In summary, sampling synthesis plays back real recordings with some flexibility in modification, while retaining the core essence of the original sound. It’s commonly used to emulate real instruments or distinctive sounds, delivering highly realistic results.

Hybrid Synthesis

Hybrid synthesis combines two or more synthesis techniques to generate sound.

Most modern synths, especially VST synths, combine several types of synthesis. So in practice, hybrid synthesis is very common and offers great versatility to music producers.

Example of hybrid synthesis: Wavetable + Subtractive, as featured in the VST synth Pigments by Arturia.

Even so, most synthesizers are built around one main synthesis method, which defines their core sound.

Other Types

There are additional types of synthesis (less commonly found in VST synths), such as:

…and others, less widely known. Click on them to learn more.
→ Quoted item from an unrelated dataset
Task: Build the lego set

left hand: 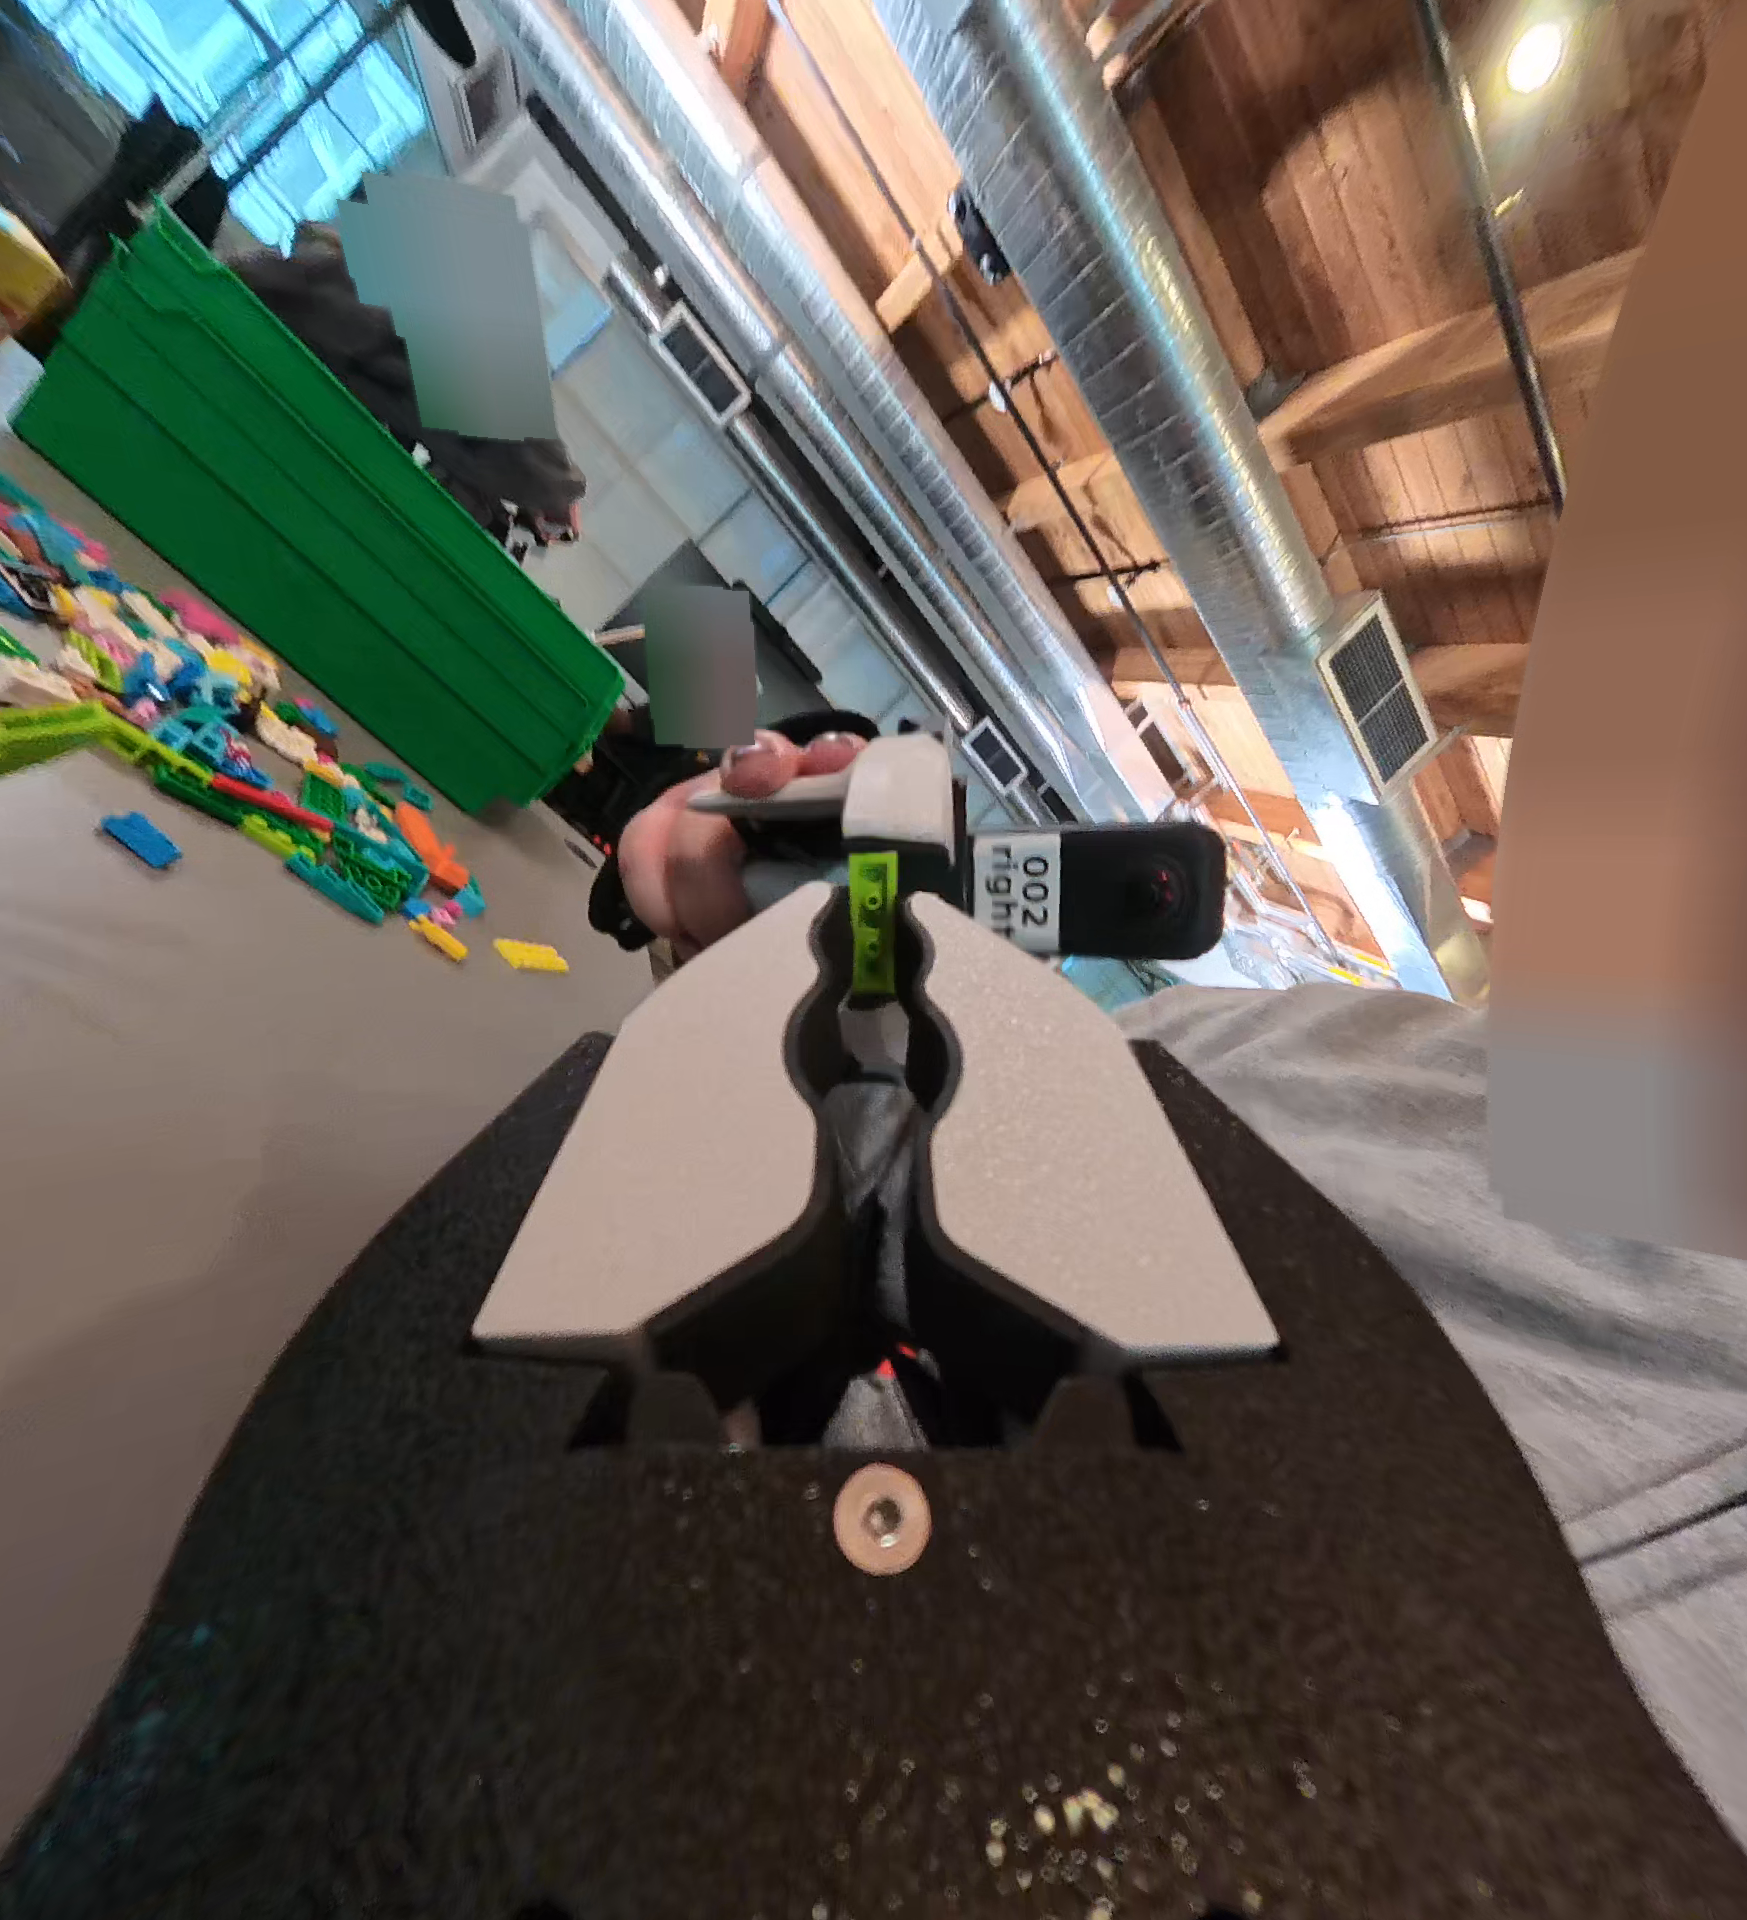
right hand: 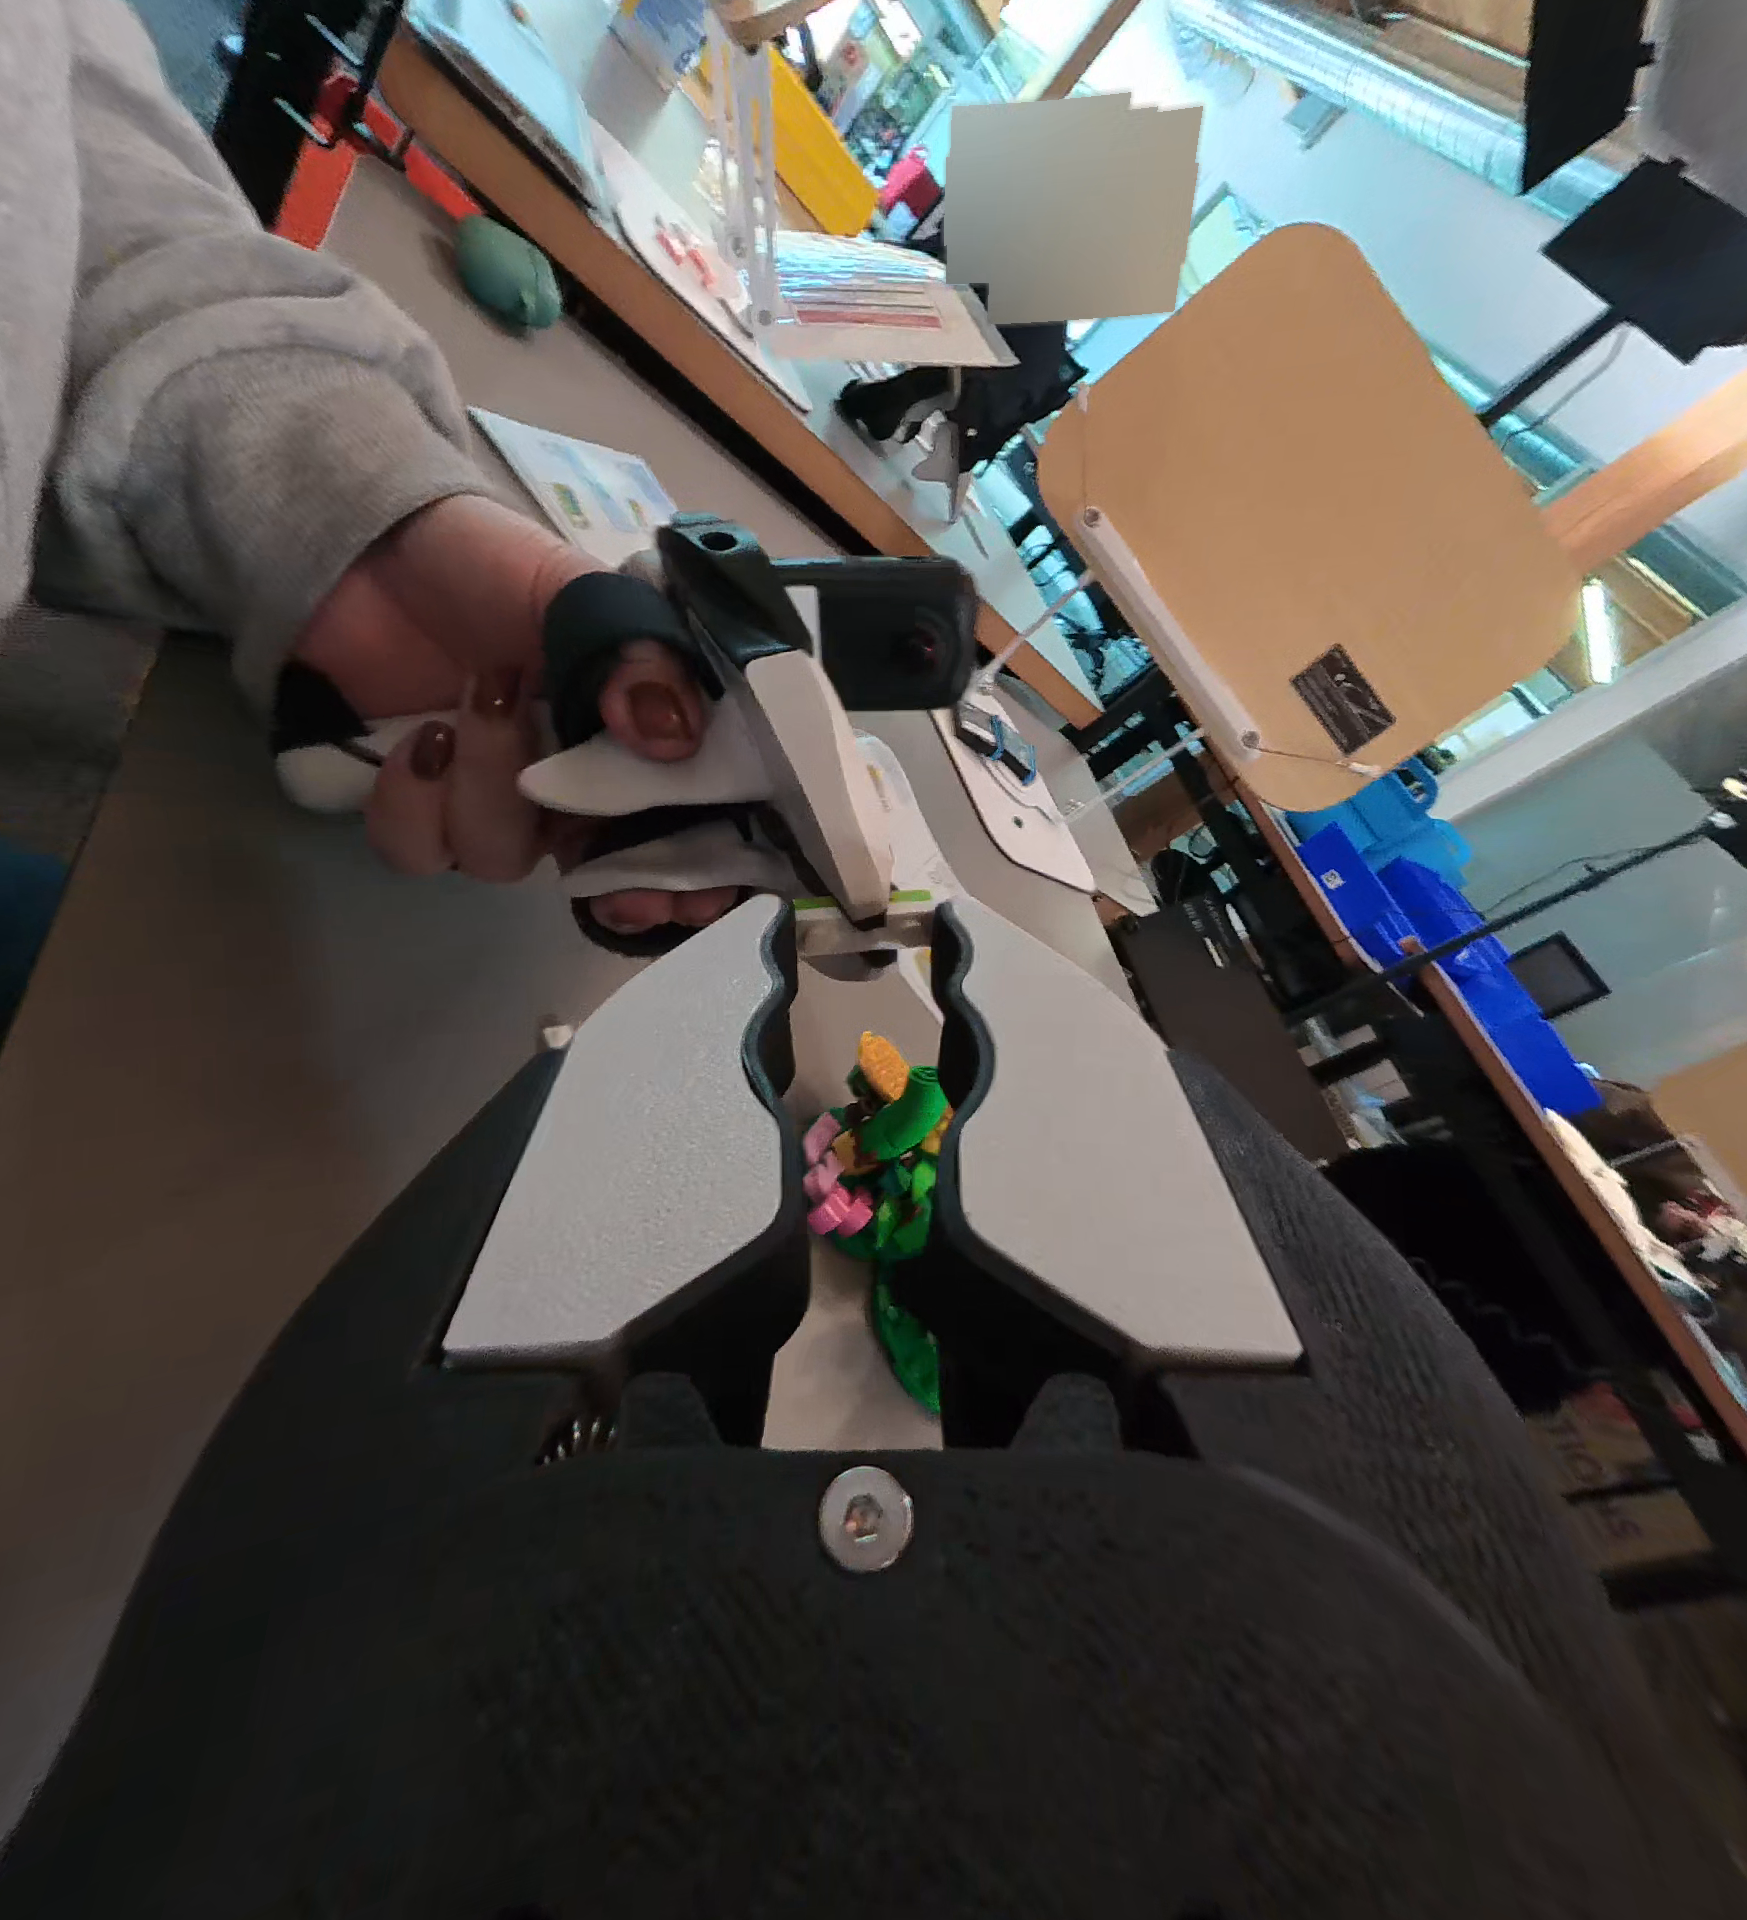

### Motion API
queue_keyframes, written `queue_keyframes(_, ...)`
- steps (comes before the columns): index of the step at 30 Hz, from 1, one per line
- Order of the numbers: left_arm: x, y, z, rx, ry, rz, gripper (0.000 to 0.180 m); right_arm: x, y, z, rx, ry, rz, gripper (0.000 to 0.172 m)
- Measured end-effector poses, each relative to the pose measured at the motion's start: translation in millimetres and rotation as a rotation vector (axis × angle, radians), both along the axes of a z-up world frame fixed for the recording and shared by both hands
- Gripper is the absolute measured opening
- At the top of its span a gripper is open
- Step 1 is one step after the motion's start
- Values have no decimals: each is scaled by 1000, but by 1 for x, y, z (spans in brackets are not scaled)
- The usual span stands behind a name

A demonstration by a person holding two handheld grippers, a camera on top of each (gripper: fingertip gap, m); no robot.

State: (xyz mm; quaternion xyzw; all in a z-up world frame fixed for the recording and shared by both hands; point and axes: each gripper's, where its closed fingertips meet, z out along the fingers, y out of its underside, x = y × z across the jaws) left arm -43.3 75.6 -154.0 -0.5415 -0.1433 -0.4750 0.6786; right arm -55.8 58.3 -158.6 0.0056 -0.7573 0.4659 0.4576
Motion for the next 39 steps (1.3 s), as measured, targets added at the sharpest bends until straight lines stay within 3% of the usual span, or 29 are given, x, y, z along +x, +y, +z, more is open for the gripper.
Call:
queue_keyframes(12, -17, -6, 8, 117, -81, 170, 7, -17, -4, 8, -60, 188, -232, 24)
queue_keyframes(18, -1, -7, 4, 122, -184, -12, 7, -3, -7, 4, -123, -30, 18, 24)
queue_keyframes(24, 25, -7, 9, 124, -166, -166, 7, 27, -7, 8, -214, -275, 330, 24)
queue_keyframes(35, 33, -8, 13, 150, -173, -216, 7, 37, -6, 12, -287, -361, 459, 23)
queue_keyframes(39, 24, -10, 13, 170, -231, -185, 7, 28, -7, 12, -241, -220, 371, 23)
Frequently Asked Questions – FAQ:

What is Sound Synthesis?

Sound synthesis is the process of generating artificial sounds using electronic devices or software. These sounds are built from waveforms, oscillators, filters, and other tools that allow you to shape the timbre, movement, and character of the sound.

What Is a Type of Synthesis?

A type of synthesis refers to the specific method used to generate and shape sound. Each synthesis type uses different techniques to sculpt how a sound behaves, resulting in distinct sonic characteristics.

Some synthesis methods offer more flexibility than others. For example, wavetable synthesis allows for heavy waveform customization, while subtractive synthesis starts with more basic waveforms, making it less diverse from the outset.

What Are the Most Common Types of Sound Synthesis?

The most common sound synthesis types covered in this article include:

Subtractive Synthesis: Starts with harmonically rich sounds and filters out frequencies.
Additive Synthesis: Builds sound by summing simple waveforms.
Wavetable Synthesis: Uses digital waveform tables to generate sound.
FM Synthesis (Frequency Modulation): Modulates one waveform’s frequency with another.
Granular Synthesis: Splits sound into grains to create new textures.

Additional methods include physical modeling, spectral synthesis, sampling, AM synthesis, and more.